Il est ensuite difficile de croire que l’uniforme permettrait de masquer les différences sociales, qui resurgiront immédiatement dans les accessoires, sacs, lunettes, stylos. En fait, ces accessoires qui ne seront pas assez signifiants pour jouer dans la construction d’une identité, d’une façon de coexister avec les autres et avec l’environnement, ne feront que marquer des différences sociales. C’est justement réduire au seul marqueur social les possibilités d’expression qu’il y a dans un vêtement et qui sont infiniment variées : une tenue, surtout chez des adolescents, signifie beaucoup plus que la richesse, ou la pauvreté, et les modes ne sont certainement pas déterminées par les plus riches.

Enfin, arguer que le port de l’uniforme marquant la singularité du lieu scolaire facilitera l’exercice de l’autorité me semble tout simplement incompréhensible. L’uniforme, qui sera rapidement détesté par les élèves, marquera seulement l’école comme un lieu de privation de liberté. Au fond, il s’agit de faire porter aux seuls élèves, avec leurs uniformes, le poids de nos difficultés, politiques, à constituer une école qui intègre tous les élèves et leur donne des savoirs et l’envie d’en acquérir d’autres.

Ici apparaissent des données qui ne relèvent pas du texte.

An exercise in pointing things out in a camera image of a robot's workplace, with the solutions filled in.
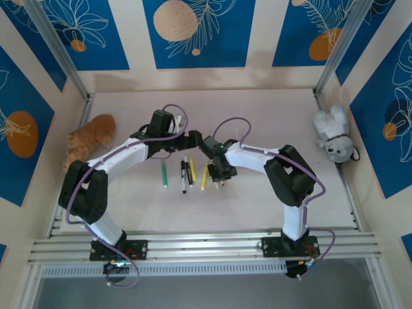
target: black marker
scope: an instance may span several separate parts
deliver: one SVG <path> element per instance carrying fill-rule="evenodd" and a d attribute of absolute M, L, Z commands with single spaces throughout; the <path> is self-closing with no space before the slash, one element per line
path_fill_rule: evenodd
<path fill-rule="evenodd" d="M 185 162 L 180 161 L 180 170 L 182 172 L 182 192 L 186 194 L 186 177 L 185 177 Z"/>
<path fill-rule="evenodd" d="M 192 179 L 192 173 L 191 173 L 191 167 L 189 165 L 189 161 L 186 156 L 183 157 L 183 160 L 185 161 L 185 169 L 186 169 L 187 180 L 189 181 L 189 187 L 193 188 L 193 179 Z"/>

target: green marker
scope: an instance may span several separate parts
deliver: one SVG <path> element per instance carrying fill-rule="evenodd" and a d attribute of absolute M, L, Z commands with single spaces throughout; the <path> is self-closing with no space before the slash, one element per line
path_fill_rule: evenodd
<path fill-rule="evenodd" d="M 167 189 L 167 172 L 165 160 L 162 160 L 163 188 Z"/>

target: yellow marker
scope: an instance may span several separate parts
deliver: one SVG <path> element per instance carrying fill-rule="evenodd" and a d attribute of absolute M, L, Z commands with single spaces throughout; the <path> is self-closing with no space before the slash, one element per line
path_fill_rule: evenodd
<path fill-rule="evenodd" d="M 201 189 L 204 190 L 206 188 L 206 181 L 207 177 L 209 175 L 209 171 L 207 169 L 207 165 L 205 166 L 205 169 L 203 170 L 203 180 L 201 181 Z"/>
<path fill-rule="evenodd" d="M 193 180 L 193 182 L 196 182 L 196 171 L 194 170 L 194 163 L 193 163 L 192 156 L 189 157 L 189 163 L 191 165 L 192 180 Z"/>

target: vertical metal post
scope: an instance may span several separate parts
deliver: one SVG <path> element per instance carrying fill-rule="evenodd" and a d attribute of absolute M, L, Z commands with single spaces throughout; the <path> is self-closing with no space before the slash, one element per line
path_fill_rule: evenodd
<path fill-rule="evenodd" d="M 80 96 L 82 96 L 84 100 L 87 100 L 89 94 L 86 87 L 81 81 L 79 74 L 77 74 L 77 69 L 73 61 L 59 39 L 40 2 L 37 0 L 23 0 L 23 5 L 63 72 L 70 79 Z"/>
<path fill-rule="evenodd" d="M 332 50 L 329 59 L 326 61 L 324 70 L 319 77 L 316 87 L 315 96 L 318 96 L 320 92 L 327 85 L 328 81 L 335 73 L 339 63 L 346 51 L 349 48 L 350 43 L 355 37 L 359 27 L 361 26 L 366 13 L 368 13 L 374 0 L 353 0 L 356 1 L 353 11 L 350 14 L 348 21 L 346 22 L 339 39 L 336 42 L 334 49 Z"/>

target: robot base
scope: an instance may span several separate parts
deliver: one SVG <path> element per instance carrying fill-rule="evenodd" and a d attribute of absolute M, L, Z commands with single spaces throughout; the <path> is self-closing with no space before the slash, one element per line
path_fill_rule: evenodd
<path fill-rule="evenodd" d="M 125 240 L 122 242 L 122 250 L 132 260 L 146 260 L 147 240 Z M 91 242 L 90 261 L 112 261 L 123 259 L 116 252 L 105 247 L 99 241 Z"/>
<path fill-rule="evenodd" d="M 316 258 L 321 255 L 319 244 L 315 236 L 305 235 L 292 241 L 283 233 L 281 237 L 262 238 L 262 250 L 264 258 Z"/>

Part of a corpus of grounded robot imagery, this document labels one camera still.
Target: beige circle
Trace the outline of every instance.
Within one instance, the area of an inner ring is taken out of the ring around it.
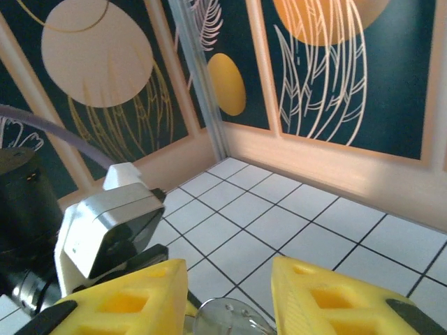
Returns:
[[[356,5],[362,28],[366,29],[385,10],[390,0],[352,0]],[[323,30],[316,33],[315,26],[319,17],[323,17],[327,39],[330,36],[332,16],[332,38],[329,44],[337,44],[337,34],[348,40],[352,37],[349,33],[348,3],[351,0],[273,0],[278,16],[286,29],[299,41],[310,45],[325,45],[325,34]],[[343,22],[343,28],[336,24],[337,18]],[[297,29],[297,22],[302,22],[303,29]],[[359,26],[354,19],[355,32],[360,32]]]
[[[88,26],[104,11],[106,0],[64,0],[45,23],[65,30]],[[42,59],[59,88],[93,107],[132,99],[147,84],[154,57],[142,29],[121,8],[109,4],[104,18],[80,33],[43,29]]]
[[[208,61],[208,71],[219,107],[232,117],[244,112],[247,95],[244,80],[234,61],[226,54],[215,54]]]

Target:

Pour conclure, puisqu’il s’agit, selon le mot du ministre, de tester scientifiquement le port de l’uniforme, ma proposition serait de le rendre obligatoire pour tous à l’extérieur de l’école. Comme à l’armée, tout le monde, femmes et hommes et non binaires, jeunes et vieux et entre deux âges, porterait l’uniforme. Seuls les écoliers pourraient dans l’enceinte de l’établissement s’habiller comme ils le souhaitent. Il suffit d’imaginer tous les adultes porter le même uniforme, imaginer le spectacle des rues, des rames de métro, des autobus, peuplés des mêmes silhouettes, pour comprendre que quelle que soit la couleur des uniformes, il s’agit d’une coexistence triste, qui détruirait le plaisir du vêtement sans même nous apprendre la parcimonie. Le seul effet bénéfique de la mesure alternative que je propose (mais il est d’importance) serait, en excluant les établissements scolaires dans l’obligation de l’uniforme, de rappeler que la fonction première de l’école est d’enseigner la liberté. »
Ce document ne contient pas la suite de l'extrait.